Segment Start: RECORDS TO PROCESS

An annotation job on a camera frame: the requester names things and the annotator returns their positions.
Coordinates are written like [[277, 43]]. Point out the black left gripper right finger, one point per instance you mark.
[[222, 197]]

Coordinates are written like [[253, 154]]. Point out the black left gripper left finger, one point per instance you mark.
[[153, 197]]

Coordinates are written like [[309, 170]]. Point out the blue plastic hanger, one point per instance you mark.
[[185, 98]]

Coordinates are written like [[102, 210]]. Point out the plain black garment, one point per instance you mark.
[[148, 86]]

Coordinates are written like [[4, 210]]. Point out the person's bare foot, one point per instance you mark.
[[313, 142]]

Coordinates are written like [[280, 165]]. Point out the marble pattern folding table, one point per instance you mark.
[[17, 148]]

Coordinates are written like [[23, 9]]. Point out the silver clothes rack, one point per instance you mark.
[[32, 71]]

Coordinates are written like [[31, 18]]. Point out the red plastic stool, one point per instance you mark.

Segment End: RECORDS TO PROCESS

[WHAT YOU NEED TO DO] Print all of the entries again, exactly as written.

[EXERCISE RESPONSE]
An annotation job on a camera frame: the requester names things and the annotator returns their positions.
Coordinates are written like [[277, 43]]. Point out the black left gripper right finger, one point per instance you mark.
[[222, 197]]

Coordinates are written like [[253, 154]]. Point out the black left gripper left finger, one point per instance you mark.
[[153, 197]]

Coordinates are written like [[309, 170]]. Point out the blue plastic hanger, one point per instance you mark.
[[185, 98]]

Coordinates are written like [[102, 210]]. Point out the plain black garment, one point per instance you mark.
[[148, 86]]

Coordinates are written like [[4, 210]]. Point out the person's bare foot, one point per instance you mark.
[[313, 142]]

Coordinates are written like [[280, 165]]. Point out the marble pattern folding table, one point per instance you mark.
[[17, 148]]

Coordinates are written like [[23, 9]]. Point out the silver clothes rack, one point per instance you mark.
[[32, 71]]

Coordinates are written like [[31, 18]]. Point out the red plastic stool, one point per instance you mark.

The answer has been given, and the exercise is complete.